Ryanair's pilots in Sweden went on strike on August 10th, with several flights cancelled at Skavsta.

Ryanair flights grounded as pilots strike
Ryanair flights cancelled on Friday at Skavsta Airport. Photo: Stina Stjernkvist/TT

Pilots in Ireland, Germany, Belgium and the Netherlands also joined the 24-hour strike over demands for a collective labour agreement and better working conditions and representation.

In Sweden, around 40 Ryanair pilots were striking until midnight between Friday and Saturday.

“Today our members are on strike to demand their rights.

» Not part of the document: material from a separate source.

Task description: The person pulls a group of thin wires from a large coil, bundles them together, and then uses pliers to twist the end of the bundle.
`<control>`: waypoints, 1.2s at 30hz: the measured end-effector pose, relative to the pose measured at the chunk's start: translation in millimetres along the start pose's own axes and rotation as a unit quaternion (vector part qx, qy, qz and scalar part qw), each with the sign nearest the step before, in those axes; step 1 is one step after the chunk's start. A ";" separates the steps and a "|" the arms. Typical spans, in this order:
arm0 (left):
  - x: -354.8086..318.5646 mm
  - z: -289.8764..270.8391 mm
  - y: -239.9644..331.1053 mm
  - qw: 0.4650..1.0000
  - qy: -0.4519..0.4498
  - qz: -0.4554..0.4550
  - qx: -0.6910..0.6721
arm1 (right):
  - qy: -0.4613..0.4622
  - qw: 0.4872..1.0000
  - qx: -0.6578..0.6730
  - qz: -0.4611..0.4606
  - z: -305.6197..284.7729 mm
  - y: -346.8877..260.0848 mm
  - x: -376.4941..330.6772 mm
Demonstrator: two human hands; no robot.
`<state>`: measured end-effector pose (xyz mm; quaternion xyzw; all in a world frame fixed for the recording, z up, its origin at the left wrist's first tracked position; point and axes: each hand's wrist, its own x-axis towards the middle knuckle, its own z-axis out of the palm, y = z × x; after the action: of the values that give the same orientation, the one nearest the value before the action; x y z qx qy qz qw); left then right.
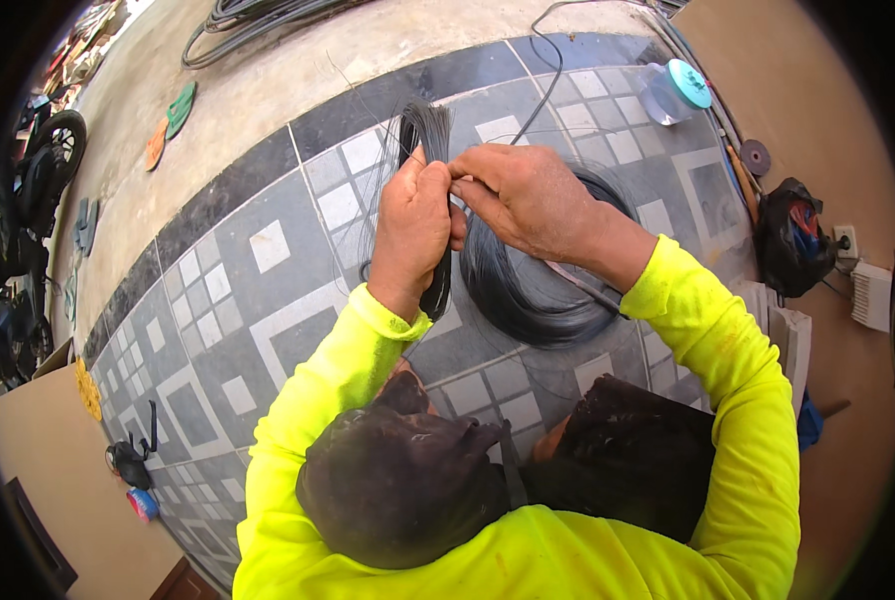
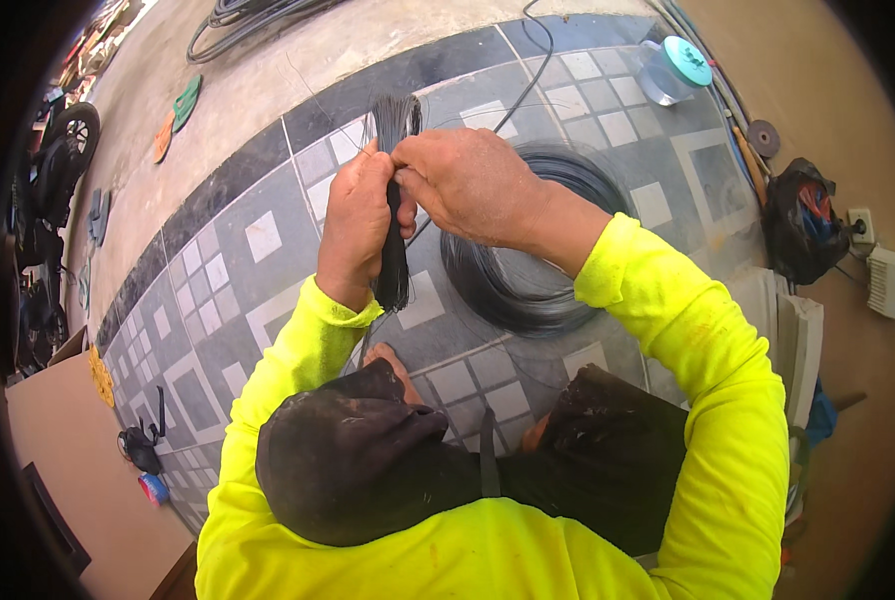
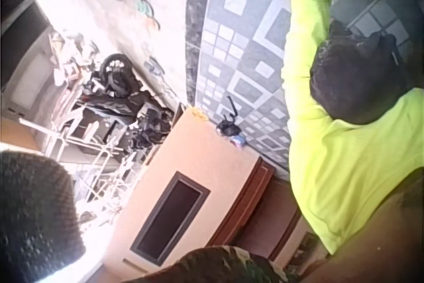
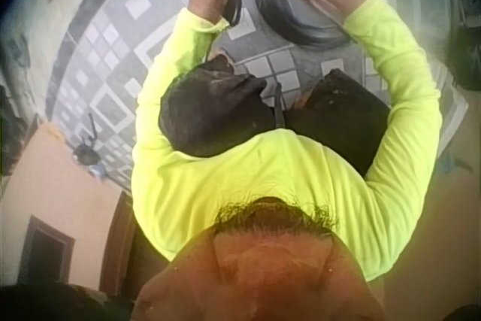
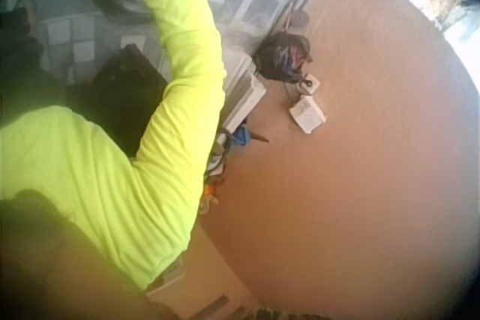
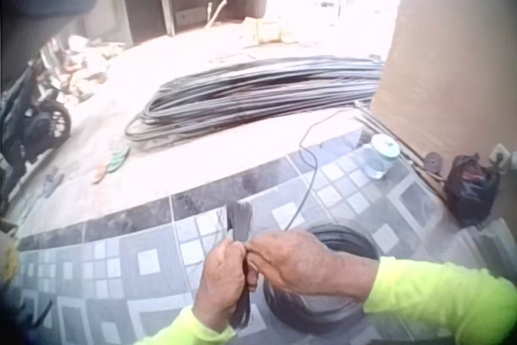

For decades Ryanair has refused their employees basic labour rights most employees on the labour market take for granted, but here a strike is necessary to show the airline that it no longer can avoid treating its employees in a dignified manner,” Martin Lindgren, President of the Swedish Pilots' Union, said in a statement.

Twenty-two flights which were due to depart or travel to Skavsta Airport south of Stockholm on Friday.

The airport usually welcomes around 700 travellers for the first few departures of the day, but on Friday morning the building was almost completely empty, news agency TT reported.

“We want to again apologize to customers affected by this unnecessary disruption and we ask the striking unions to continue negotiations instead of calling anymore unjustified strikes,” tweeted Ryanair.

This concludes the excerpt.